What is needed >>
An exact transcription of all the records, free of pictures, is the expected answer.

Saved entries:
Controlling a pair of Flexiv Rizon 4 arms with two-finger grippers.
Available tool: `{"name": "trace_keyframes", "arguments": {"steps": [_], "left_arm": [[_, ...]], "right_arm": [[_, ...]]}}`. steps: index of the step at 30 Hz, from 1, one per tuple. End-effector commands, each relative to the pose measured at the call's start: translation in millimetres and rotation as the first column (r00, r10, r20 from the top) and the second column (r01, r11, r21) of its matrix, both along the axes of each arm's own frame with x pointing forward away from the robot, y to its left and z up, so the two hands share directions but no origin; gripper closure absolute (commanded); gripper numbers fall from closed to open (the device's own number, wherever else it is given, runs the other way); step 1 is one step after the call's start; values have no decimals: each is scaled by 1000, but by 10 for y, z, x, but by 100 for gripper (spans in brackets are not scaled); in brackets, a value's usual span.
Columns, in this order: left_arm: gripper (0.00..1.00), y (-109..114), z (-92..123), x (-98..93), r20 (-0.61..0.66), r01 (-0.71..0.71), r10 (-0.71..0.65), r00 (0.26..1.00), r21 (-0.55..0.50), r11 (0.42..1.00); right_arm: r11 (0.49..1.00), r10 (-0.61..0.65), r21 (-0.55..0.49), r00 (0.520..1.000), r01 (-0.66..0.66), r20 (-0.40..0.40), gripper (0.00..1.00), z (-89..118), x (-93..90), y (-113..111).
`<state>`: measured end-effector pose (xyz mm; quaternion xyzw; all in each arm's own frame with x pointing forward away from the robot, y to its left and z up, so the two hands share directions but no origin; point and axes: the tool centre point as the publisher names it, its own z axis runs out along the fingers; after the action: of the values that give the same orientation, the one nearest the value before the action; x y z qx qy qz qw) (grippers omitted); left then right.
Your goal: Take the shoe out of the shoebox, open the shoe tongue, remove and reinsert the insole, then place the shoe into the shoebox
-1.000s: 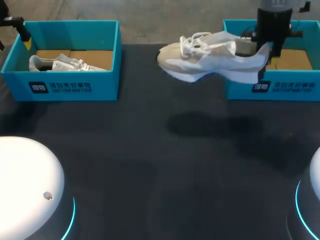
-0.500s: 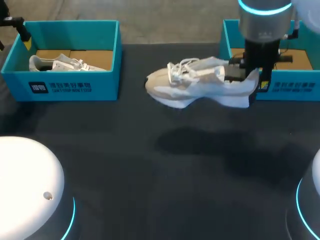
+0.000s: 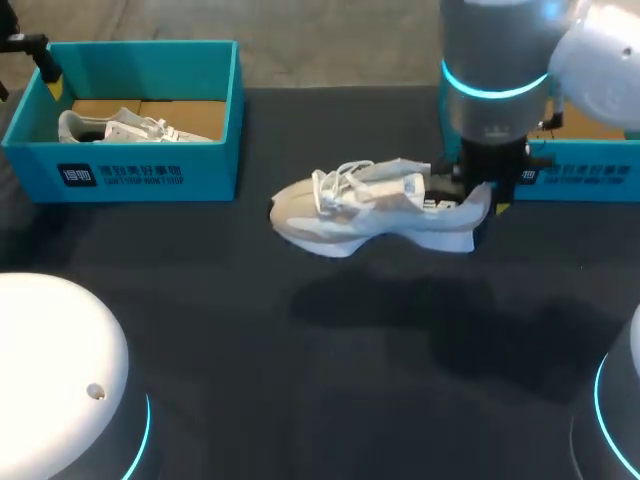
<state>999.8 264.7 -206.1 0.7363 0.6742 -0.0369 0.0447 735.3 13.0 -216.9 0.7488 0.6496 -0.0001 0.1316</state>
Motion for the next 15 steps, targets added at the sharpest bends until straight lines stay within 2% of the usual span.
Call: {"name": "trace_keyframes", "arguments": {"steps": [1, 15], "left_arm": [[0, 1, 1, -13, 3, 1, -1, 1000, 1, 1000], [0, 1, 1, -13, 3, 1, -1, 1000, 1, 1000]], "right_arm": [[1000, -4, -1, 1000, 4, 2, 100, -154, -3, 68], [1000, 0, -15, 1000, 0, -12, 100, -648, -83, 261]]}}
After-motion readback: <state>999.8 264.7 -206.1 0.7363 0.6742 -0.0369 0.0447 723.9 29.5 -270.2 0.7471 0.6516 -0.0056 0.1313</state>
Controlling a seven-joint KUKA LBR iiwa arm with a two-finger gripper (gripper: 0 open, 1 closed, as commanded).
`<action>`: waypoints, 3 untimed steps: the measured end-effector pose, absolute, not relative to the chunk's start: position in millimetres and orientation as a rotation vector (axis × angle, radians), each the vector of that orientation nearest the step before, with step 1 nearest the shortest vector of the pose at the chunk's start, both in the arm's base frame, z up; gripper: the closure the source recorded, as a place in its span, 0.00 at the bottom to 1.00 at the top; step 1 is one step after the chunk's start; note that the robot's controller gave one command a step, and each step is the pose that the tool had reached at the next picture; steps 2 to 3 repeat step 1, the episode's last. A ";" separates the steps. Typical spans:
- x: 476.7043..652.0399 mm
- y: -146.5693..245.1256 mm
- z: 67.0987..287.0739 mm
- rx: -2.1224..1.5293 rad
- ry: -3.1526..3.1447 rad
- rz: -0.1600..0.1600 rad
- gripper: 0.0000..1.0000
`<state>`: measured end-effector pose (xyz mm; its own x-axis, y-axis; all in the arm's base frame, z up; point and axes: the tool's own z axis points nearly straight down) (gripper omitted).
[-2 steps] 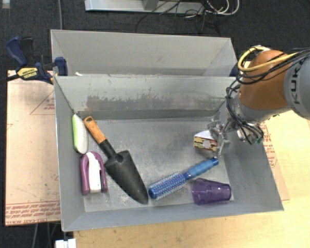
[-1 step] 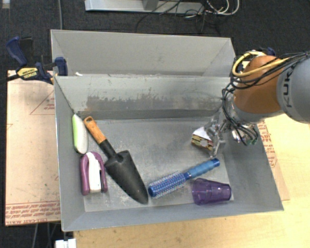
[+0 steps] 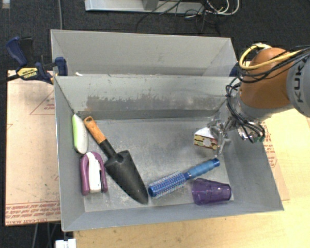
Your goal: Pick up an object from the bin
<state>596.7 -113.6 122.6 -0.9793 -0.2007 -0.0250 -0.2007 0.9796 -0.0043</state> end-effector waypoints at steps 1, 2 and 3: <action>621.1 -119.2 87.9 -0.314 3.070 -0.015 1.00; 621.1 -119.2 87.9 -0.314 3.070 -0.015 1.00; 621.1 -119.2 87.9 -0.314 3.070 -0.015 1.00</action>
Offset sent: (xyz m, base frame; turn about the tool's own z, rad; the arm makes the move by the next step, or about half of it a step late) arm 0.0030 -0.0111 -0.0304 0.1396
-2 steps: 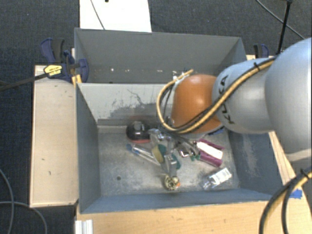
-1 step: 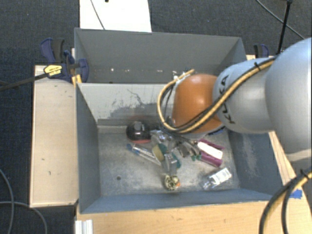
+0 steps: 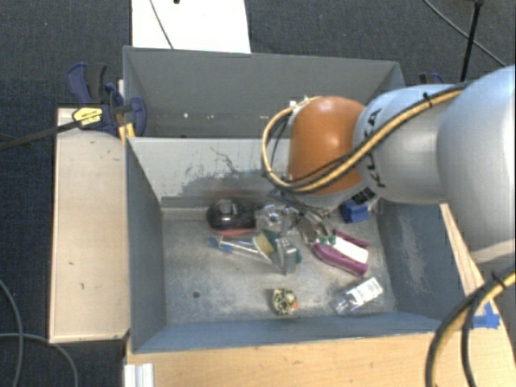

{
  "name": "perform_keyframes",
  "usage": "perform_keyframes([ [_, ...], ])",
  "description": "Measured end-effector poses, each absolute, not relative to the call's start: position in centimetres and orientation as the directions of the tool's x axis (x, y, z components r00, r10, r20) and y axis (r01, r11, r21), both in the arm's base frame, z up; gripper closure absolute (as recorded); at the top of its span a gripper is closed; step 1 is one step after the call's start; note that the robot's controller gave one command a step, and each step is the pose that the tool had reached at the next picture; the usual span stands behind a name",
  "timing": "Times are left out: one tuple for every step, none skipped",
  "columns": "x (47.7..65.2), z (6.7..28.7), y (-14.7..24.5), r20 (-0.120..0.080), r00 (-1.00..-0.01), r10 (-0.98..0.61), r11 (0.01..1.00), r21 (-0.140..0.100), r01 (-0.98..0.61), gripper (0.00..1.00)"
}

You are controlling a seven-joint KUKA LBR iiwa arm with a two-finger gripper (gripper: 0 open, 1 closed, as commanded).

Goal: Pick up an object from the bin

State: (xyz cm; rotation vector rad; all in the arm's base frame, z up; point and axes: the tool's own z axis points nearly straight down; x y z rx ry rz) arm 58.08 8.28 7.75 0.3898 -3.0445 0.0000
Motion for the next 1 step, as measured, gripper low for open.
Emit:
perform_keyframes([
  [57.94, 22.0, 8.22, -0.011, -0.97, -0.244, 0.97, -0.001, -0.244, 1.0],
])
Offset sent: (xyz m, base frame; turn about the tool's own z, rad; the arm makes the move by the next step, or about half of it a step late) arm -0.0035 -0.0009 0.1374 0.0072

Reply to the exercise >>
Controlling a pair of Flexiv Rizon 4 arms with two-finger grippers.
Available tool: `{"name": "trace_keyframes", "arguments": {"steps": [_], "left_arm": [[_, ...]], "right_arm": [[_, ...]]}}`. steps: index of the step at 30 Hz, from 1, one per tuple. End-effector commands, each relative to the pose measured at the call's start: translation in millimetres and rotation as the first column (r00, r10, r20 from the top) and the second column (r01, r11, r21) of its matrix, both along the axes of each arm's own frame with x pointing forward away from the robot, y to its left and z up, so the two hands share directions but no origin; gripper closure absolute (commanded); gripper numbers fall from closed to open (the device's own number, wherever else it is given, runs the other way); step 1 is one step after the call's start; values have no decimals: each is scaled by 1000, but by 10 for y, z, x, but by 100 for gripper (spans in brackets are not scaled); in brackets, a value's usual span.
Columns, in this order: left_arm: gripper (0.00..1.00), y (-109..114), z (-92..123), x (-98..93), r20 (-0.61..0.66), r01 (-0.71..0.71), r10 (-0.71..0.65), r00 (0.26..1.00), r21 (-0.55..0.50), r11 (0.42..1.00); right_arm: r11 (0.49..1.00), r10 (-0.61..0.65), r21 (-0.55..0.49), r00 (0.520..1.000), r01 (-0.66..0.66), r20 (-0.40..0.40), gripper (0.00..1.00), z (-89..118), x (-93..90), y (-113..111).
`<state>`: measured end-effector pose (xyz mm; quaternion xyzw; all in each arm's own frame with x pointing forward away from the robot, y to its left and z up, so the two hands share directions but no origin; point and axes: the tool centre point as the publisher names it, its own z axis runs out along the fingers; after the action: of the values that give the same orientation, the one nearest the value before the action; x y z qx qy qz qw) (grippers omitted); left then right.
Your goal: Take the shoe out of the shoebox, open the shoe tongue, remove and reinsert the insole, then place the shoe into the shoebox
-1.000s: 
-0.500s: 
+0.000s: 
<state>999.8 264.7 -206.1 0.7363 0.6742 -0.0369 0.0447 735.3 13.0 -216.9 0.7488 0.6496 -0.0001 0.1316</state>
Motion for the next 15 steps, targets added at the sharpest bends until straight lines stay within 2% of the usual span.
Call: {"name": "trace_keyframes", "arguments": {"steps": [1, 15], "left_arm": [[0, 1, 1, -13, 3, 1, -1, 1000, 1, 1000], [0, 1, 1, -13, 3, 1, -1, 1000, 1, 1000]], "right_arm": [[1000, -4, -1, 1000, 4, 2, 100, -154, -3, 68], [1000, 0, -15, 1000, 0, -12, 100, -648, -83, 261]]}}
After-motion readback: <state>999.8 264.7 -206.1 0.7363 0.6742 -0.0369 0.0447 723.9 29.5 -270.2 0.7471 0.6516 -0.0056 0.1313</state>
Controlling a seven-joint KUKA LBR iiwa arm with a two-finger gripper (gripper: 0 open, 1 closed, as commanded).
`<action>`: waypoints, 3 untimed steps: the measured end-effector pose, absolute, not relative to the chunk's start: position in millimetres and orientation as a rotation vector (axis × angle, radians), each the vector of that orientation nearest the step before, with step 1 nearest the shortest vector of the pose at the chunk's start, both in the arm's base frame, z up; gripper: the closure the source recorded, as a place in its span, 0.00 at the bottom to 1.00 at the top; step 1 is one step after the chunk's start; note that the robot's controller gave one command a step, and each step is the pose that the tool had reached at the next picture; steps 2 to 3 repeat step 1, the episode's last. A ";" separates the steps. Typical spans:
- x: 476.7043..652.0399 mm
- y: -146.5693..245.1256 mm
- z: 67.0987..287.0739 mm
- rx: -2.1224..1.5293 rad
- ry: -3.1526..3.1447 rad
- rz: -0.1600..0.1600 rad
- gripper: 0.0000..1.0000
`<state>`: measured end-effector pose (xyz mm; its own x-axis, y-axis; all in the arm's base frame, z up; point and axes: the tool's own z axis points nearly straight down) (gripper omitted).
[-2 steps] 
[-1 step] 
[+0 steps] 
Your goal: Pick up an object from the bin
<state>596.7 -113.6 122.6 -0.9793 -0.2007 -0.0250 -0.2007 0.9796 -0.0043</state> end-effector waypoints at steps 1, 2 and 3: <action>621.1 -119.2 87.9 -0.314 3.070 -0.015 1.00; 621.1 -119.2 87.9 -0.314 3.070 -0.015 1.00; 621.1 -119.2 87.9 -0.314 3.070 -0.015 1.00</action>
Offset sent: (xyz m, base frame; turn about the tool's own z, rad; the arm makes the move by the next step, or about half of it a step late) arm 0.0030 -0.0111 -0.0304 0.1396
-2 steps: 
-1 step: 
+0 steps: 

{
  "name": "perform_keyframes",
  "usage": "perform_keyframes([ [_, ...], ])",
  "description": "Measured end-effector poses, each absolute, not relative to the call's start: position in centimetres and orientation as the directions of the tool's x axis (x, y, z components r00, r10, r20) and y axis (r01, r11, r21), both in the arm's base frame, z up; gripper closure absolute (as recorded); at the top of its span a gripper is closed; step 1 is one step after the call's start; note that the robot's controller gave one command a step, and each step is the pose that the tool had reached at the next picture; the usual span stands behind a name",
  "timing": "Times are left out: one tuple for every step, none skipped",
  "columns": "x (47.7..65.2), z (6.7..28.7), y (-14.7..24.5), r20 (-0.120..0.080), r00 (-1.00..-0.01), r10 (-0.98..0.61), r11 (0.01..1.00), r21 (-0.140..0.100), r01 (-0.98..0.61), gripper (0.00..1.00)"
}

You are controlling a seven-joint KUKA LBR iiwa arm with a two-finger gripper (gripper: 0 open, 1 closed, as commanded).

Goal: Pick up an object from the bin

State: (xyz cm; rotation vector rad; all in the arm's base frame, z up; point and axes: the tool's own z axis points nearly straight down; x y z rx ry rz) arm 58.08 8.28 7.75 0.3898 -3.0445 0.0000
Motion for the next 1 step, as measured, gripper low for open.
Emit:
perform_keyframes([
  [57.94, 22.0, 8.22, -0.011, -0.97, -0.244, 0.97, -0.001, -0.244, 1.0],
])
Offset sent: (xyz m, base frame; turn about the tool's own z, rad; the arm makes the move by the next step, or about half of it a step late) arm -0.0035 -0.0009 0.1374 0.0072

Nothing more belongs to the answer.